An Interesting Perspective on the Folly of Separating from the Family to Work Abroad

As husband of a Filipina I get to know hundreds of Filipinos who work in my country and I’ve come across dozens of situations in which it took years before Filipinos who moved to my country could meet the legal requirements for family reunification thereby forcing said Filipinos to delegate the responsibility to raise their children to the children’s lolos (granparents).

I’ve stumbled upon an interesting blog post (https://www.getrealphilippines.com/2012/06/the-folly-of-economic-dependence-on-foreign-employment/)that says some of the things I think about this issue and the article partly says this: ”

Having children, then suddenly finding ourselves unable to provide for them is irresponsible. Seeking foreign employment at the expense of sound parenting and labeling it as heroism white-washes this collective irresponsibility and further adds to the counts of this irresponsibility.
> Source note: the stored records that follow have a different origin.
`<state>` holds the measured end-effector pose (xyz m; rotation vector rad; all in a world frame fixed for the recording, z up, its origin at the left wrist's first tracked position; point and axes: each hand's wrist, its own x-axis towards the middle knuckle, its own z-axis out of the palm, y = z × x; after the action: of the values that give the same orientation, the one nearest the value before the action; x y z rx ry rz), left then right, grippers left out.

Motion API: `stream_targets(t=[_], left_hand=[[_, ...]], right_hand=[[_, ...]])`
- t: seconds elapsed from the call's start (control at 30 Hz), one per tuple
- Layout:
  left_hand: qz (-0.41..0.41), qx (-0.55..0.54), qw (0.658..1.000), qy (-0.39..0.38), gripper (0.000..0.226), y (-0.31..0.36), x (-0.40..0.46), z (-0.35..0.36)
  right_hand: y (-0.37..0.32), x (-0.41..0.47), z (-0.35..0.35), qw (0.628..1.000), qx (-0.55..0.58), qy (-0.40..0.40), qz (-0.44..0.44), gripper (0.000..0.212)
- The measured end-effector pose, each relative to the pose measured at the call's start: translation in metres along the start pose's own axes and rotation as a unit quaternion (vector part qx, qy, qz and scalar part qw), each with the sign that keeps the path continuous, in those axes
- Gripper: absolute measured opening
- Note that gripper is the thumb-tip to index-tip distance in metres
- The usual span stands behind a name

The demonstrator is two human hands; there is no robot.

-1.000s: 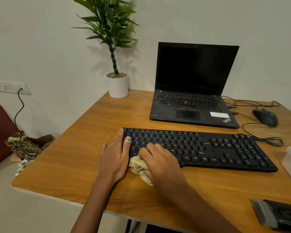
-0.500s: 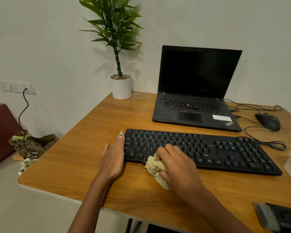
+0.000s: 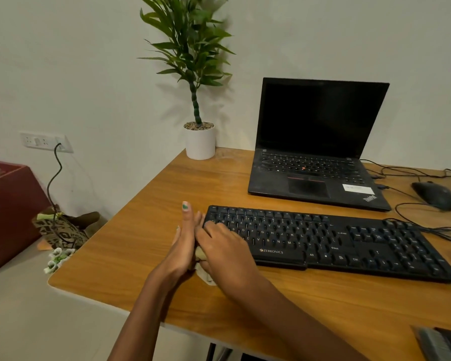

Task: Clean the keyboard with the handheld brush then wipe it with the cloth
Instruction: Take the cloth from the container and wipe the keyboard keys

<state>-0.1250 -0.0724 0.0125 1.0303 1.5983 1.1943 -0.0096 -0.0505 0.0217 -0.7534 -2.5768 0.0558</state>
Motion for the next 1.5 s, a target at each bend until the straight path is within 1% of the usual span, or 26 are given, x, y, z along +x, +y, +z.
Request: stream_targets(t=[0.03, 0.1, 0.17, 0.2, 0.23, 0.3, 0.33, 0.4, 0.43, 0.5, 0.57, 0.6, 0.67, 0.73, 0.77, 0.8, 0.83, 0.9, 1.0, 1.13, 1.2, 1.23, 1.3, 1.37, 1.43, 1.5], left_hand=[[-0.003, -0.021, 1.0, -0.007, 0.119, 0.004, -0.002, 0.0], [-0.005, -0.058, 0.998, -0.018, 0.11, 0.014, -0.01, 0.001], [-0.002, -0.073, 0.997, -0.004, 0.094, 0.018, -0.016, 0.001], [0.004, -0.088, 0.996, 0.011, 0.091, 0.018, -0.017, 0.001], [0.014, -0.114, 0.993, 0.032, 0.091, 0.016, -0.016, 0.001], [0.054, -0.145, 0.982, 0.107, 0.09, 0.012, -0.017, 0.004], [0.078, -0.125, 0.977, 0.152, 0.085, 0.007, -0.017, 0.006], [0.105, -0.025, 0.97, 0.219, 0.081, 0.0, -0.017, 0.01], [0.108, 0.042, 0.965, 0.235, 0.088, -0.004, -0.016, 0.01], [0.105, 0.199, 0.946, 0.231, 0.115, -0.011, -0.013, 0.012], [0.105, 0.326, 0.91, 0.235, 0.134, -0.014, -0.009, 0.016], [0.103, 0.356, 0.896, 0.242, 0.139, -0.014, -0.007, 0.017], [0.09, 0.371, 0.889, 0.255, 0.143, -0.013, -0.006, 0.017], [0.082, 0.359, 0.892, 0.262, 0.146, -0.011, -0.007, 0.016], [0.083, 0.35, 0.895, 0.265, 0.148, -0.01, -0.007, 0.015], [0.087, 0.339, 0.898, 0.267, 0.15, -0.01, -0.008, 0.015], [0.093, 0.329, 0.9, 0.27, 0.152, -0.01, -0.008, 0.015], [0.099, 0.313, 0.904, 0.275, 0.153, -0.008, -0.009, 0.016], [0.095, 0.314, 0.904, 0.273, 0.15, -0.005, -0.012, 0.016], [0.096, 0.316, 0.906, 0.264, 0.147, -0.005, -0.011, 0.016], [0.093, 0.318, 0.906, 0.262, 0.146, -0.005, -0.011, 0.017], [0.092, 0.318, 0.907, 0.261, 0.145, -0.005, -0.011, 0.018], [0.09, 0.319, 0.906, 0.263, 0.145, -0.004, -0.011, 0.017], [0.091, 0.316, 0.907, 0.264, 0.145, -0.005, -0.01, 0.017], [0.089, 0.321, 0.906, 0.261, 0.145, -0.005, -0.01, 0.016], [0.083, 0.327, 0.905, 0.259, 0.145, -0.005, -0.011, 0.016]], right_hand=[[-0.001, 0.002, 0.002, 1.0, 0.004, 0.001, 0.0, 0.06], [0.0, 0.003, 0.003, 1.0, 0.029, 0.006, 0.004, 0.057], [0.003, 0.003, 0.0, 0.995, 0.095, 0.015, 0.018, 0.04], [0.005, 0.005, -0.005, 0.989, 0.14, 0.017, 0.043, 0.029], [0.008, 0.008, -0.012, 0.977, 0.194, 0.024, 0.081, 0.024], [0.018, 0.016, -0.03, 0.937, 0.302, 0.066, 0.161, 0.021], [0.024, 0.02, -0.039, 0.92, 0.33, 0.094, 0.191, 0.019], [0.041, 0.028, -0.053, 0.902, 0.342, 0.148, 0.22, 0.018], [0.049, 0.032, -0.057, 0.898, 0.338, 0.169, 0.225, 0.018], [0.062, 0.042, -0.059, 0.906, 0.308, 0.185, 0.222, 0.015], [0.07, 0.053, -0.053, 0.927, 0.268, 0.154, 0.213, 0.015], [0.07, 0.059, -0.049, 0.937, 0.254, 0.121, 0.204, 0.016], [0.064, 0.066, -0.037, 0.953, 0.245, 0.016, 0.176, 0.023], [0.053, 0.068, -0.025, 0.969, 0.175, -0.131, 0.112, 0.032], [0.046, 0.069, -0.021, 0.968, 0.13, -0.202, 0.07, 0.03], [0.04, 0.069, -0.02, 0.962, 0.098, -0.253, 0.033, 0.022], [0.035, 0.069, -0.023, 0.953, 0.087, -0.289, 0.006, 0.012], [0.031, 0.072, -0.027, 0.935, 0.103, -0.338, -0.019, 0.016], [0.033, 0.08, -0.032, 0.92, 0.108, -0.376, 0.005, 0.027], [0.034, 0.1, -0.032, 0.937, -0.027, -0.35, 0.0, 0.04], [0.032, 0.102, -0.031, 0.931, -0.028, -0.363, 0.0, 0.045], [0.03, 0.1, -0.032, 0.925, -0.013, -0.381, -0.009, 0.042], [0.027, 0.097, -0.035, 0.906, 0.025, -0.421, -0.024, 0.028], [0.028, 0.098, -0.039, 0.898, 0.051, -0.438, -0.012, 0.027], [0.032, 0.1, -0.038, 0.911, 0.018, -0.411, -0.002, 0.033], [0.035, 0.101, -0.031, 0.93, -0.063, -0.363, -0.003, 0.041]])
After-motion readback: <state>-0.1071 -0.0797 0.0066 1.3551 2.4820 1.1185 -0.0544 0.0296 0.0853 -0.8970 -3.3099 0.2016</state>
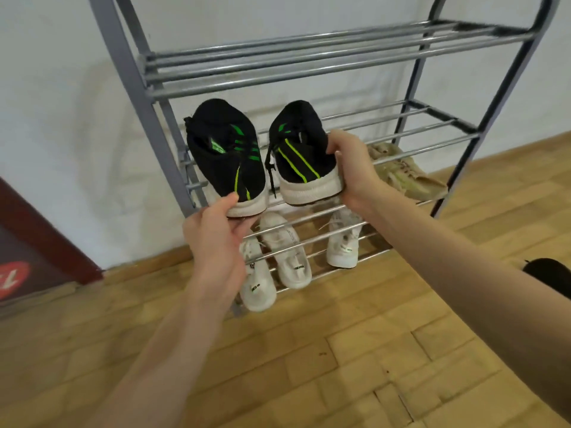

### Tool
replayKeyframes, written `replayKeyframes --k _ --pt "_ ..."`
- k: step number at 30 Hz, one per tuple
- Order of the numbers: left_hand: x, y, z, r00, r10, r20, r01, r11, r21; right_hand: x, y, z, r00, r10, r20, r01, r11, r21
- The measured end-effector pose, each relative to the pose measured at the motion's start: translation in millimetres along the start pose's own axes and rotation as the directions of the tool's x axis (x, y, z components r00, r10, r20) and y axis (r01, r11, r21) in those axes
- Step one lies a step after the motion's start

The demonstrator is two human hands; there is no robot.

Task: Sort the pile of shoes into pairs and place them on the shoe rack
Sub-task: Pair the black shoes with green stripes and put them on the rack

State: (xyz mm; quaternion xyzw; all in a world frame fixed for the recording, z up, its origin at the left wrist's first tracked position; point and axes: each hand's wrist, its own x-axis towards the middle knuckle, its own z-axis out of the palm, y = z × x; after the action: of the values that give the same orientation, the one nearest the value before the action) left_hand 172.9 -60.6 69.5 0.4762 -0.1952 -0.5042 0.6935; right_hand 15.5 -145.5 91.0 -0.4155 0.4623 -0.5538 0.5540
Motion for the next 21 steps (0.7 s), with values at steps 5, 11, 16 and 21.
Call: replayKeyframes --k 5,11,16,21 --pt "-1 4 11 0.994 0.037 -0.104 -0.046 0.995 -0.088 23 2 24 0.995 0.034 0.089 -0.033 0.999 -0.008" --pt "5 5 2 0.993 0.058 -0.101 -0.059 0.998 -0.002 34 -4 26 0.996 0.034 0.077 -0.017 0.976 -0.215" --pt "4 10 2 0.988 0.008 -0.153 -0.004 1.0 0.023 32 -9 27 0.999 0.001 0.055 0.018 0.938 -0.347" --pt "-4 -2 4 0.991 -0.013 -0.135 0.008 0.999 -0.033 33 1 13 0.992 -0.128 0.005 0.116 0.881 -0.458"
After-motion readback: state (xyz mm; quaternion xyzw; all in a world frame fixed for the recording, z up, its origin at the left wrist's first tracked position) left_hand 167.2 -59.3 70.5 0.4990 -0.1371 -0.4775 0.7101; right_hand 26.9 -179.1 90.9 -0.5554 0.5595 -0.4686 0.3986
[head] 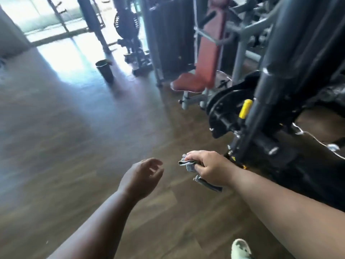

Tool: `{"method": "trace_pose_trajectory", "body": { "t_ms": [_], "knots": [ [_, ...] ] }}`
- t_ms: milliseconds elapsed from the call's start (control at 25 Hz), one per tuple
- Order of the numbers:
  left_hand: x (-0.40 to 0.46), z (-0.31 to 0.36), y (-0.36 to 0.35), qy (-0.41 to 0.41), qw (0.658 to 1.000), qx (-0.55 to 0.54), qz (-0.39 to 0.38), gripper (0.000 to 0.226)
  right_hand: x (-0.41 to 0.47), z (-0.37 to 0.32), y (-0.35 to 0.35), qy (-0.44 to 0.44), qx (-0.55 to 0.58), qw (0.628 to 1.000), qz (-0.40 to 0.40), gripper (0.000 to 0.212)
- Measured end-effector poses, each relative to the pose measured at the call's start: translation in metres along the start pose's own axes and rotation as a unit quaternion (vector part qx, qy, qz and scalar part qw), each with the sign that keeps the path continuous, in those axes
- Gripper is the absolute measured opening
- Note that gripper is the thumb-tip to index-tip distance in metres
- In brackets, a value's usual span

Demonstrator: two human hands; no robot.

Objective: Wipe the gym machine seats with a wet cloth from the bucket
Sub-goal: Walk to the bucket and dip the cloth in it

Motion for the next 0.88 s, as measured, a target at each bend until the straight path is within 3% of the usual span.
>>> {"method": "trace_pose_trajectory", "body": {
  "t_ms": [240, 440, 640, 880],
  "knots": [
    [0.036, -0.077, 0.008, 0.089, 0.995, -0.044, 0.013, 0.014, 0.106, -0.016, -0.018, 0.024, -0.03, 0.999, -0.029, 0.035],
    [0.108, -0.131, 0.037, 0.151, 0.988, -0.039, 0.006, 0.011, 0.211, -0.029, -0.024, 0.066, -0.046, 0.994, -0.072, 0.018],
    [0.168, -0.202, 0.085, 0.226, 0.97, -0.071, 0.058, 0.006, 0.335, -0.067, -0.039, 0.124, -0.073, 0.986, -0.086, 0.05],
    [0.275, -0.323, 0.126, 0.231, 0.967, -0.099, 0.053, 0.005, 0.501, -0.12, -0.073, 0.138, -0.09, 0.984, -0.065, 0.025]
  ]
}}
Point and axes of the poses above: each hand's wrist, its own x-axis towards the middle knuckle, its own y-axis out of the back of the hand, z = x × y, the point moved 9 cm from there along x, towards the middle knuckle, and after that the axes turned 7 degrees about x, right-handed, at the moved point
It is irresponsible for one to produce offspring without considering one’s long-term ability to provide for them materially as well as emotionally and spiritually. Foreign employment and abortion are sometimes the results of this lack of planning. Leaving one’s young children to seek employment overseas is different from abortion in only one aspect: with abortion, the social problem ends right there and then; with foreign employment involving young children, the problems just begin. OFWs who “sacrifice” family life and the people who lionise them as “heroes” forget that these absentee-parents are turning loose unto an already dysfunctional society a whole generation of absentee-parented youth. Their “sacrifice” is our society’s sacrifice as well in terms of the burden of absorbing this absentee-parented generation. The absentee-parented generation will be no improvement over a generation that already failed dismally at collectively building a strong state”.

Sound parenting, as the article says, entails much more than just sending one’s children money and being able to put them through college. It entails, as the article says, providing emotionally and spiritually, not just materially.

The negative effects of lack of sound parenting through actual physical presence, not just presence through Skype or Messenger, are nicely illustrated in the “Anak” movie, which I mentioned in a previous article, where a Filipina, upon her arrival at the Manila airport, realizes that the prolonged absence of the mother had driven an irreversible wedge between her and one of her daughters.

The article also talks about lack of planning. Obviously children need material things that is why the Bahala na approach that gets Filipinos to make kids without first calculating the expense is seriously messed up.